Panasonic's package includes a 50-inch Panasonic Viera VT20 3D HDTV, BDT 300 Blu-Ray disc player and one set of 3D eyewear.
All new 3D compatible TVs aren't cheap, although Samsung had the lowest price so far, with its 3D TVs ranging from a 46-inch LCD for $1,700 to $6,800 for a 63-inch, plasma 3D TV available starting in May. Sony's prices for 3D TV will begin around $3,875 for a 46-inch, LCD screen which comes with two pairs of 3D glasses. Sony's models will be available in June.

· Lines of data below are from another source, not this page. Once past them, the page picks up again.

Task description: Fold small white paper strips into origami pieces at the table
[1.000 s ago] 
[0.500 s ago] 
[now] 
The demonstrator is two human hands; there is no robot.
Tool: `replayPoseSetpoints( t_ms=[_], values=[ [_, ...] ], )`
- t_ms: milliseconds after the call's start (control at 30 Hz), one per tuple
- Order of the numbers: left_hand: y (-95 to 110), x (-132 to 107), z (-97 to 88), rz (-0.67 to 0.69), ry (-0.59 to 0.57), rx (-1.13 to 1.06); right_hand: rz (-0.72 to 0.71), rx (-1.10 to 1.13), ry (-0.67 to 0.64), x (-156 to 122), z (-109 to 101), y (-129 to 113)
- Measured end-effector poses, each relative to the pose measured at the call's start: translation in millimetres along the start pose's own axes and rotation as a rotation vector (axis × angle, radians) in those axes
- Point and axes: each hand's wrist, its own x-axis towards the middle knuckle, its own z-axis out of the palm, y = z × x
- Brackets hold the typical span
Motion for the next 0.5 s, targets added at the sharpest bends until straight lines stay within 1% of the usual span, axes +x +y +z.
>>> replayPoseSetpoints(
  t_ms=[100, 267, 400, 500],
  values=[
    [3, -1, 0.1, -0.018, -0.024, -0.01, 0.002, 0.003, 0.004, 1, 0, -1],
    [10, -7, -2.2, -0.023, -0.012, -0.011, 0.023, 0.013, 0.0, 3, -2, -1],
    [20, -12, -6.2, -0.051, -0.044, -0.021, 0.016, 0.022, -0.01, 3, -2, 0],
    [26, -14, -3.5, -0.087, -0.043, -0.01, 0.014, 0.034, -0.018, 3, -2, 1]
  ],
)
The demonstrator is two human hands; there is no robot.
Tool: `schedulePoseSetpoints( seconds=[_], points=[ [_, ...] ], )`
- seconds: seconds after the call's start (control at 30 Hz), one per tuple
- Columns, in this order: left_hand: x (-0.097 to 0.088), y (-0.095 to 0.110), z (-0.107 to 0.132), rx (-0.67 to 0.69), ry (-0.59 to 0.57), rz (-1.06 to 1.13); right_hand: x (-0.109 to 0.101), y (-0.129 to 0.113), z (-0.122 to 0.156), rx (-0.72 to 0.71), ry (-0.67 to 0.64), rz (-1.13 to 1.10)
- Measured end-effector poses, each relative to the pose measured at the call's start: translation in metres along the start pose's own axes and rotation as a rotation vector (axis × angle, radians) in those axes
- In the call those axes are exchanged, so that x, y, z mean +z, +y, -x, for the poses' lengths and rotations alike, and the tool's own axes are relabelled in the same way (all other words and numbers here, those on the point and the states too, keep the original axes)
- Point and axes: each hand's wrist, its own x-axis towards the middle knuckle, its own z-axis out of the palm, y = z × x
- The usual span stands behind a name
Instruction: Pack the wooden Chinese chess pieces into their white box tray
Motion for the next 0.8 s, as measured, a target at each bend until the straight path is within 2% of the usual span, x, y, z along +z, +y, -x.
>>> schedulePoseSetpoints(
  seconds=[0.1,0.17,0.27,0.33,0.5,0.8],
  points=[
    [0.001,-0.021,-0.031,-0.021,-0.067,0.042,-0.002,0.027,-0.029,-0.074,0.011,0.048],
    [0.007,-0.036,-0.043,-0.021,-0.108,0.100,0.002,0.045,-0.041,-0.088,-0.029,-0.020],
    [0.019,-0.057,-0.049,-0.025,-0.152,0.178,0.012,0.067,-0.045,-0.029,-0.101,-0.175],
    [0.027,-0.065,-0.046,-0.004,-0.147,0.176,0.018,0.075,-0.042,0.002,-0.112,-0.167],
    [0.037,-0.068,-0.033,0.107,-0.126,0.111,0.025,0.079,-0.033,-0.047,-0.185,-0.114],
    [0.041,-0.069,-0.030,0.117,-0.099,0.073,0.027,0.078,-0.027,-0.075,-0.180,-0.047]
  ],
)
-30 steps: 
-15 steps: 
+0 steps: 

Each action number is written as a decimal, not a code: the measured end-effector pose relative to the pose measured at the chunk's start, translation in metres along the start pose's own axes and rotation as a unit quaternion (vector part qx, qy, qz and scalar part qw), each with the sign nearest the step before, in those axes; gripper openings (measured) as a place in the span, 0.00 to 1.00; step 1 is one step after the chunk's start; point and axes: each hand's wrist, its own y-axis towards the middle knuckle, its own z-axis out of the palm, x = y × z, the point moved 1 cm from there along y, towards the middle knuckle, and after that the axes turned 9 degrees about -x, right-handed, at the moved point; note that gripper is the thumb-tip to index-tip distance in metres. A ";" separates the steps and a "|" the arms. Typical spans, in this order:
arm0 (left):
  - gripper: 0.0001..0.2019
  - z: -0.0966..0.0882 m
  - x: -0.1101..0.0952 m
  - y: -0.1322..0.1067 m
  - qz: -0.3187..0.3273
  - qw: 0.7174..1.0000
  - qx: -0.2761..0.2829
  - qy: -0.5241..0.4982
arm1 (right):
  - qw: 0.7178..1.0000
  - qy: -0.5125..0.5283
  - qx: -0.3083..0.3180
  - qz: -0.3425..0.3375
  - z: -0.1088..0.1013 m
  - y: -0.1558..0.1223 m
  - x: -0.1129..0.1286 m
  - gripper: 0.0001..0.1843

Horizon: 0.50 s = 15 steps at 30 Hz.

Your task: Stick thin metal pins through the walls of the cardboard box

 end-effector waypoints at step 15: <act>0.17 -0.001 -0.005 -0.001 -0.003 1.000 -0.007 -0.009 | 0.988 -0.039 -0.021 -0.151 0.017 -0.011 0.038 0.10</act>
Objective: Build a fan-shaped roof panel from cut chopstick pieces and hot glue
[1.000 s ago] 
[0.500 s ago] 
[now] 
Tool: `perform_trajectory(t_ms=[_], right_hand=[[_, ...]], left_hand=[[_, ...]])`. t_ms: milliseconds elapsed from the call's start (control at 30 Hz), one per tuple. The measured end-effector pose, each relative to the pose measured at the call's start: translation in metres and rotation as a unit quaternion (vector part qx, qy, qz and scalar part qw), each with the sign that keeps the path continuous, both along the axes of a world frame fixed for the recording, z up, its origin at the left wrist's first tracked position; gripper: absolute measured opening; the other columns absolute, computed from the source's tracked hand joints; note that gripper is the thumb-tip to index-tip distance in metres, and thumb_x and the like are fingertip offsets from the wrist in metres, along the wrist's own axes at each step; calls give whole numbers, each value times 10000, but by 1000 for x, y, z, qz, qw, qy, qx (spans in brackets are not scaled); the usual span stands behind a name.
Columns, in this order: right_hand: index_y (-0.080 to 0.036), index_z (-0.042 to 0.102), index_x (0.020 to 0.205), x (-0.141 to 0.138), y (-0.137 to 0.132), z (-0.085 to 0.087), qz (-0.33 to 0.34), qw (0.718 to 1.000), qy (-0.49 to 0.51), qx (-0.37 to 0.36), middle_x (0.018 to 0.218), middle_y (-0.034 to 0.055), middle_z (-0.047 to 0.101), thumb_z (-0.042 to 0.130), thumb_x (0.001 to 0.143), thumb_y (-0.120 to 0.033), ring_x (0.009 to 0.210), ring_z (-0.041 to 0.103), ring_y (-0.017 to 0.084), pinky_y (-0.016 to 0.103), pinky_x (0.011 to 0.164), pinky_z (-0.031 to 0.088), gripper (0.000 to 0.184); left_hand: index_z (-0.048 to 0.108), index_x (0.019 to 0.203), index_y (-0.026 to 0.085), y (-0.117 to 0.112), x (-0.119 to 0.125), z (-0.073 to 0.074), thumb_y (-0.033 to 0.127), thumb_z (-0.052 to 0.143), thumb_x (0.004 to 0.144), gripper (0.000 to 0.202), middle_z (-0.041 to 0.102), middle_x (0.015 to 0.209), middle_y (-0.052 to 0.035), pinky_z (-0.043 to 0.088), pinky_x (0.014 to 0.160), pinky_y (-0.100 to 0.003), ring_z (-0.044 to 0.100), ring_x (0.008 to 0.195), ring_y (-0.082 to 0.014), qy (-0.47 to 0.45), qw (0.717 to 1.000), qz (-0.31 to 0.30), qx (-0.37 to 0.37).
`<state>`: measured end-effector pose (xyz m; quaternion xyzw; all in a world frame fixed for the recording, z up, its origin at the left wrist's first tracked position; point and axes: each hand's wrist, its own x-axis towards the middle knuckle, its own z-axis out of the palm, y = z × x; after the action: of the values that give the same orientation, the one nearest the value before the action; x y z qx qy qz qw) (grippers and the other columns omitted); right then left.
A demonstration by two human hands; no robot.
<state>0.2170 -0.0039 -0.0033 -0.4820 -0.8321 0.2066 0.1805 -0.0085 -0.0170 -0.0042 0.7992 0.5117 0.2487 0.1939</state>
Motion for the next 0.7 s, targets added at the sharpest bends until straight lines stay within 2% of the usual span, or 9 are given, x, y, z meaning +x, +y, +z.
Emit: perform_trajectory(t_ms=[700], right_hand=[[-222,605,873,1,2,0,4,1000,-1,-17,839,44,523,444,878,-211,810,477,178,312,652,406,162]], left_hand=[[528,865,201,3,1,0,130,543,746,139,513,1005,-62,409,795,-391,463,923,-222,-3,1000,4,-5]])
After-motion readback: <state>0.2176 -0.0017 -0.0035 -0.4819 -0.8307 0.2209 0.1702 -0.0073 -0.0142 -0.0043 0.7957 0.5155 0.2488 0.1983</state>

Although almost all the companies say the new TVs will be a necessity for hardcore gamers, the jury's still out on whether 3D and goofy eyewear is for everyday use. Some sensitive viewers cite feeling as if they are on a nauseating roller coaster ride or about to be punched in the face, which isn't a pleasant everyday type of experience. But the most vocal criticism is that there is so little 3D programming, it seems an awful lot of ducats to drop on an occasional movie. (Just an extra set of 3D glasses sets you back around $150.)
Wasn't the latest ideal television supposed to have the clearest, crispest, most detailed 2D experience? And isn't that what most people spent $1,000 to $5,000 on recently? So perhaps bounding after the newest technology, like 3D, isn't the wisest move.
Chances are most TVs will become 3D compatible in the next few years, so consumers can use them as much or as little as they want and at much lower prices.